- _ACTION ITEM_: In the data below, find every line with the word "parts" and copy it.
-------- MATERIAL FOR THIS TASK
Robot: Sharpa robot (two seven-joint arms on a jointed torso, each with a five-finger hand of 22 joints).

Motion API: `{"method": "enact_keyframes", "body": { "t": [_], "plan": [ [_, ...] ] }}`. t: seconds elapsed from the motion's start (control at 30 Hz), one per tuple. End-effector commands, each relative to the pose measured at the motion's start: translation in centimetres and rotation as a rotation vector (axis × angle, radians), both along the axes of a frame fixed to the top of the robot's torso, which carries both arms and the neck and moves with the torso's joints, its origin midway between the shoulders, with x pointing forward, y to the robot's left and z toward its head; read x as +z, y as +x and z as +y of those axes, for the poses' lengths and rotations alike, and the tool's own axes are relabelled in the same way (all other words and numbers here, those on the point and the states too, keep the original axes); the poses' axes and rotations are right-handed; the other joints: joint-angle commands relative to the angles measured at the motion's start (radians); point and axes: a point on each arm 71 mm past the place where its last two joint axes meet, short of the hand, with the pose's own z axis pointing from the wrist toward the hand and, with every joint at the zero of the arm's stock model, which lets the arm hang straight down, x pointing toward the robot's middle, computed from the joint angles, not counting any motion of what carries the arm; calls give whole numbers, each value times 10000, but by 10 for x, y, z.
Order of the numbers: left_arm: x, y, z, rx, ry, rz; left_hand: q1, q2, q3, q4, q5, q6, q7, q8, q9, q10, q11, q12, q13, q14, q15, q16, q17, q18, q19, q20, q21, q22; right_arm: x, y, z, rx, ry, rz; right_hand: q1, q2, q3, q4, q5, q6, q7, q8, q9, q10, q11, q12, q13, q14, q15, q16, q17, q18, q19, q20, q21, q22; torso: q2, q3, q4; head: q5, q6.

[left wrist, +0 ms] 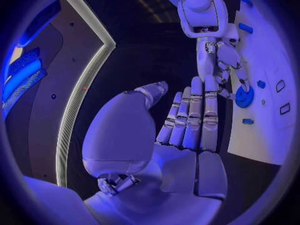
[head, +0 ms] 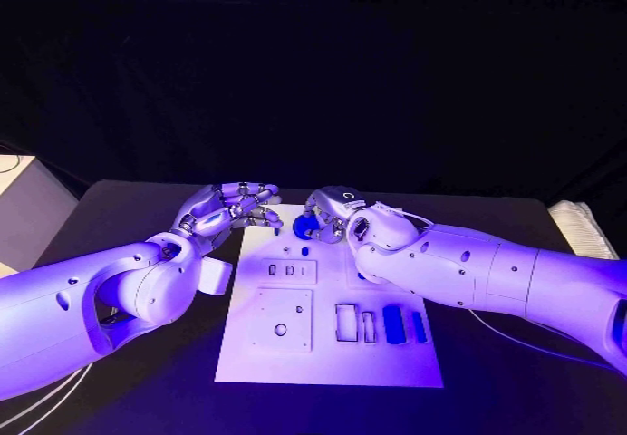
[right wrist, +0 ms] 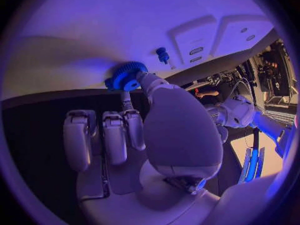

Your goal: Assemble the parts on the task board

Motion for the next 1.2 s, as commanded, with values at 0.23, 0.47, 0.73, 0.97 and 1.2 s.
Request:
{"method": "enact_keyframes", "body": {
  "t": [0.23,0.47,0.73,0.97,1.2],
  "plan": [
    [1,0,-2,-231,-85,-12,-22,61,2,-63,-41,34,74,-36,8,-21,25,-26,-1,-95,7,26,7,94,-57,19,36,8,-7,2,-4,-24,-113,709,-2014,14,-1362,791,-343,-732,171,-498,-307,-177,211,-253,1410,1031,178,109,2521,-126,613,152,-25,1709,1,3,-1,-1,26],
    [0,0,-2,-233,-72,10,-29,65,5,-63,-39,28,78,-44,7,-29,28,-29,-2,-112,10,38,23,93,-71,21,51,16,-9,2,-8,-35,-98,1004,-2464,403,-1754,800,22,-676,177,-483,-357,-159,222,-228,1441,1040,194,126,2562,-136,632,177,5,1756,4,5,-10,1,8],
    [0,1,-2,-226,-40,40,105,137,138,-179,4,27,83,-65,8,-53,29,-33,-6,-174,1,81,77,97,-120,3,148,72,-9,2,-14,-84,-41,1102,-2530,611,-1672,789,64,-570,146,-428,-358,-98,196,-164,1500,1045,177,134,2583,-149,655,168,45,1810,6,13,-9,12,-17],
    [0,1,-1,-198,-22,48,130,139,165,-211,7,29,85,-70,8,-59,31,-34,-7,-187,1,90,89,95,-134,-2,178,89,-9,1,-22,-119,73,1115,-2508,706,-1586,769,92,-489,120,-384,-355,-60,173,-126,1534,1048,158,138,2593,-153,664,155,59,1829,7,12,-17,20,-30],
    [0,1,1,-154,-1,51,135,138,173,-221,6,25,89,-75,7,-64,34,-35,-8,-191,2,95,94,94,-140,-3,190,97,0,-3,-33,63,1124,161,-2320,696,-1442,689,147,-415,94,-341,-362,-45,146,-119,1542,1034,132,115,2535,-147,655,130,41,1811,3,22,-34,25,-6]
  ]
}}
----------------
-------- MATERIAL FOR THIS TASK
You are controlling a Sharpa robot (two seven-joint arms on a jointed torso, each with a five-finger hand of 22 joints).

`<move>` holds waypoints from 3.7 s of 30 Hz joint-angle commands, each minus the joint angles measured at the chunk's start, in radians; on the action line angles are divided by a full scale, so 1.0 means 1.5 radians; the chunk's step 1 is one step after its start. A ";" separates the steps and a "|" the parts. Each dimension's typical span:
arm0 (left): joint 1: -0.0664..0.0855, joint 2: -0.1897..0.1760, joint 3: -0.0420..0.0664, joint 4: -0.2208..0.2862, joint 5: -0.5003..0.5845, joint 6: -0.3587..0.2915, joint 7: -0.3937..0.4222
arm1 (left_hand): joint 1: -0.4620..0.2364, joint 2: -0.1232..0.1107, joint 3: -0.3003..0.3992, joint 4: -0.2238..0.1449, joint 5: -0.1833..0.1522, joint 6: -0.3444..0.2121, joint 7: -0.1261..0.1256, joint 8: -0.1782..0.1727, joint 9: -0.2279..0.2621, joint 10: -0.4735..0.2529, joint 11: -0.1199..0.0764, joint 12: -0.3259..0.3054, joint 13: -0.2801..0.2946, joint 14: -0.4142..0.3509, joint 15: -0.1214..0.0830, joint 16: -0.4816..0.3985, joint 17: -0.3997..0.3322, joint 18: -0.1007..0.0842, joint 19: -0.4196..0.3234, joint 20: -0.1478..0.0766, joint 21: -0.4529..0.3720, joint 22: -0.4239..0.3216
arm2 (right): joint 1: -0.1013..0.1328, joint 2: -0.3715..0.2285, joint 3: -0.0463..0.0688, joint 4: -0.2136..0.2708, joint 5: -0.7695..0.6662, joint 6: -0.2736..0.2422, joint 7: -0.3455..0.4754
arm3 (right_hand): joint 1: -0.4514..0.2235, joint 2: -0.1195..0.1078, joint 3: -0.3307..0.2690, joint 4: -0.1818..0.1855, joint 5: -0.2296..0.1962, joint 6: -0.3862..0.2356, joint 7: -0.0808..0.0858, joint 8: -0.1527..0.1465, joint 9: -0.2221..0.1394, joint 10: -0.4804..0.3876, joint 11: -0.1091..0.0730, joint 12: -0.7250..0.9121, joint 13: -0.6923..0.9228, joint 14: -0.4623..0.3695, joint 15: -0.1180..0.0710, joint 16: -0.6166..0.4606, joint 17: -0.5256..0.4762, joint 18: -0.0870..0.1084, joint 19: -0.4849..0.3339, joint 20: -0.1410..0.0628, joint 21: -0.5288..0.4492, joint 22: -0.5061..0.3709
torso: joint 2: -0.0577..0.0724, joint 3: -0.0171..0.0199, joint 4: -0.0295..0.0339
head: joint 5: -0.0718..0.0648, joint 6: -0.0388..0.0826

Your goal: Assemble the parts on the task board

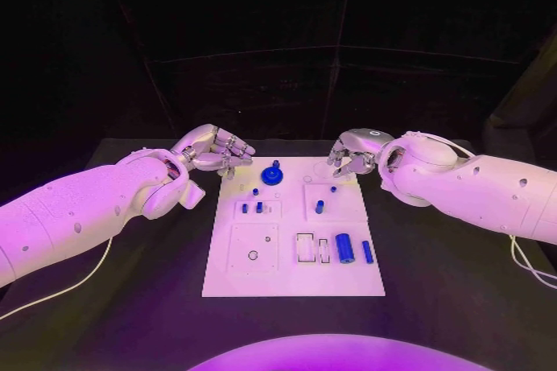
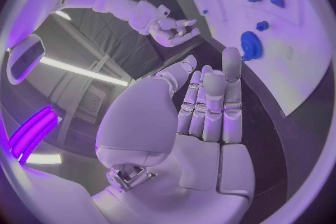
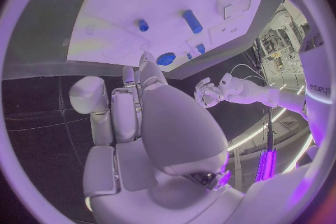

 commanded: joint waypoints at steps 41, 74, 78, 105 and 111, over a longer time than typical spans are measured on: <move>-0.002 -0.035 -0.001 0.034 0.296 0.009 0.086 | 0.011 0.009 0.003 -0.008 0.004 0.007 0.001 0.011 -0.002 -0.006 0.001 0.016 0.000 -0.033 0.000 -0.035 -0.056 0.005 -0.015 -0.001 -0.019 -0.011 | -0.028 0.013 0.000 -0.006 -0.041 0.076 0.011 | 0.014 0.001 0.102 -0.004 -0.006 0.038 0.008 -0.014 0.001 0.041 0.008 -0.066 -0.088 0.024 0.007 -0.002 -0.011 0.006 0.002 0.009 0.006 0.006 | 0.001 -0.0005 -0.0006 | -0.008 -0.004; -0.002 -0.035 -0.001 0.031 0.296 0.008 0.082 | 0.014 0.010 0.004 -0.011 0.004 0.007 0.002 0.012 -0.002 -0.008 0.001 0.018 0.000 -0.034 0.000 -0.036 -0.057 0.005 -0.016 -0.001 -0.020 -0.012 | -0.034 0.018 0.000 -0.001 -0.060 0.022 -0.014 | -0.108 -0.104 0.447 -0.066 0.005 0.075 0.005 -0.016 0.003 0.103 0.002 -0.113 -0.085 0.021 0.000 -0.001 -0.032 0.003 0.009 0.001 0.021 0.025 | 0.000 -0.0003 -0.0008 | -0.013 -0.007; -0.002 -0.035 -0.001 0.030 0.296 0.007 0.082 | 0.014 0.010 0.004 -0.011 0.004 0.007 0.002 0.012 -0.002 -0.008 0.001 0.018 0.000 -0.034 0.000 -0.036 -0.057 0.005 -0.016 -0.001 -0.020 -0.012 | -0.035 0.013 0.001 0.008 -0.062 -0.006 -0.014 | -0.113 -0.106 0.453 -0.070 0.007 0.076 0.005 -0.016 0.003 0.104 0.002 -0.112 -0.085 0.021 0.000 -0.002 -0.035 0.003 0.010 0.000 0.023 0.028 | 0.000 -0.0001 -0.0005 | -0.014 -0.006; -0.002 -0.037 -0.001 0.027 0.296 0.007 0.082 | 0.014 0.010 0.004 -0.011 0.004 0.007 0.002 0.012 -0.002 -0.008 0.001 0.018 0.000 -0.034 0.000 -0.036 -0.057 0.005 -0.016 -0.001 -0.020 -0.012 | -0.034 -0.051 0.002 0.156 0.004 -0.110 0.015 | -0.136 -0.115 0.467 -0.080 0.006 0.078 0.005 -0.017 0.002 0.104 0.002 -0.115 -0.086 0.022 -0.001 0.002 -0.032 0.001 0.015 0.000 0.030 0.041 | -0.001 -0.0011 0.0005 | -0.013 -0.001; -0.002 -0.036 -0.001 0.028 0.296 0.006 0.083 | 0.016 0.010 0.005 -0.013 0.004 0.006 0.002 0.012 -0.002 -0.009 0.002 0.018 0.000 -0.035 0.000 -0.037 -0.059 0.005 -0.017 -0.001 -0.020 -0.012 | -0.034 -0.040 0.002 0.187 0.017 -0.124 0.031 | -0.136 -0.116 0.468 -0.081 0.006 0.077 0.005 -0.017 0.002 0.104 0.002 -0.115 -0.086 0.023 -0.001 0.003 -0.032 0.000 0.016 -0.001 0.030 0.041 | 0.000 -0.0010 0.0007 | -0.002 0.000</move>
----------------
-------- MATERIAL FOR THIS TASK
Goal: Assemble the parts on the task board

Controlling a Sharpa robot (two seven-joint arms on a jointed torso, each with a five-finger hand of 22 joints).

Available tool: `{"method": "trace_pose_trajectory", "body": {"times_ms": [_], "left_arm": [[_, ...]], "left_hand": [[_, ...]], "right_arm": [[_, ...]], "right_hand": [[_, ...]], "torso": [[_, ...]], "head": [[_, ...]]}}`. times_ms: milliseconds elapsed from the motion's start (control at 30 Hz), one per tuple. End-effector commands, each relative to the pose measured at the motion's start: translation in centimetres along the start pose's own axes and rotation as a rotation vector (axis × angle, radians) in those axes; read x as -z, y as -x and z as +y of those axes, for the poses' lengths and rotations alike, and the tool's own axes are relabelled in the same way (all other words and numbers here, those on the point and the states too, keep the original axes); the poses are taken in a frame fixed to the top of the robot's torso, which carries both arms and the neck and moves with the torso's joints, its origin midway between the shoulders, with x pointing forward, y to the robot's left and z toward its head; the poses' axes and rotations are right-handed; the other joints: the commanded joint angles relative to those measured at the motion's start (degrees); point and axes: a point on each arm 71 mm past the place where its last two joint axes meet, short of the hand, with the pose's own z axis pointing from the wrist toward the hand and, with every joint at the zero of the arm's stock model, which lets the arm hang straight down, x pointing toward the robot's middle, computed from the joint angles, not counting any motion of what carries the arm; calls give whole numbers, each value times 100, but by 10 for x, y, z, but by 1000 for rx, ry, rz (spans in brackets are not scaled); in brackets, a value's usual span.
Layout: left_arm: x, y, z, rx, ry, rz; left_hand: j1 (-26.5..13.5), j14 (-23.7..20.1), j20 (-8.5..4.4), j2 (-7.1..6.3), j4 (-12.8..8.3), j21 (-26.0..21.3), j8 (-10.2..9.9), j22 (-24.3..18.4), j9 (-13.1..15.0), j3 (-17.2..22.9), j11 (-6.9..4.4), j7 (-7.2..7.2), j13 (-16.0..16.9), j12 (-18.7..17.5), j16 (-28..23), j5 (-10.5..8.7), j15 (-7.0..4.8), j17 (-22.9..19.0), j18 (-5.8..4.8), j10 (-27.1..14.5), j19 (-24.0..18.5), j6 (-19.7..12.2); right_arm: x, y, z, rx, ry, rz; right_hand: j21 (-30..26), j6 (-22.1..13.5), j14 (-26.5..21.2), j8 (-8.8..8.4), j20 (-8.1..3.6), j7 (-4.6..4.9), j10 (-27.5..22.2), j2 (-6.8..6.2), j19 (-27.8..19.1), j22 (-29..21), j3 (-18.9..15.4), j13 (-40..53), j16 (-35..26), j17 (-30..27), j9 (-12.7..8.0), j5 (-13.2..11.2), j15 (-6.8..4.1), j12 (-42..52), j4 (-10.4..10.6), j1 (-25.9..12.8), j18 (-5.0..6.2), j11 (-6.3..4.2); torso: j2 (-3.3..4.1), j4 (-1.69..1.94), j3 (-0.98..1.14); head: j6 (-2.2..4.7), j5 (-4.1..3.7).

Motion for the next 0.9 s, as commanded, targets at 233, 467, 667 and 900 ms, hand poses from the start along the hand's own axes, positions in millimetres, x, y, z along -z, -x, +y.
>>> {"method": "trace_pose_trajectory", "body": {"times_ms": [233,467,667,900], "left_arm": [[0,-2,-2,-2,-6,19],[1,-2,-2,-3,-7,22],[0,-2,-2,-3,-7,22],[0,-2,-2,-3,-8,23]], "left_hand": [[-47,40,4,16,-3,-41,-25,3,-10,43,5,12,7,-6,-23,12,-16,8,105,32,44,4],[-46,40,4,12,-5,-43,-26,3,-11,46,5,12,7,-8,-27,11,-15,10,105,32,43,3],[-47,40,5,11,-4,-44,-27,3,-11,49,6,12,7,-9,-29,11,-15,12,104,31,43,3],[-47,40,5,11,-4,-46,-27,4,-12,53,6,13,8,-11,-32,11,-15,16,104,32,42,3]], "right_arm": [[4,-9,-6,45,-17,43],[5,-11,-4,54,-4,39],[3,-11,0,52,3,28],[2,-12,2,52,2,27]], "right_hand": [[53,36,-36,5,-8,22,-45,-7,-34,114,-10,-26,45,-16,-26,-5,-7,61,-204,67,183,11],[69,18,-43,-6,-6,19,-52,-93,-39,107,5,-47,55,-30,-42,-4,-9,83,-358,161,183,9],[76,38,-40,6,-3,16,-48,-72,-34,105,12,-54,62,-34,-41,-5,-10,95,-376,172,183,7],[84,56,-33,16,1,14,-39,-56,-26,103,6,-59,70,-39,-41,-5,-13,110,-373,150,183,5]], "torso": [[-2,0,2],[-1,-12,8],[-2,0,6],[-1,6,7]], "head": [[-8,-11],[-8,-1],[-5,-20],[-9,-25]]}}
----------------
- _TASK OUTPUT_:
Your goal: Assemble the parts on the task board
`<move>` holds waypoints from 3.7 s of 30 Hz joint-angle commands, each minus the joint angles measured at the chunk's start, in radians; on the action line angles are divided by a full scale, so 1.0 means 1.5 radians; the chunk's step 1 is one step after its start. A ";" separates the steps and a "|" the parts. Each dimension's typical span:
Your goal: Assemble the parts on the task board
Goal: Assemble the parts on the task board

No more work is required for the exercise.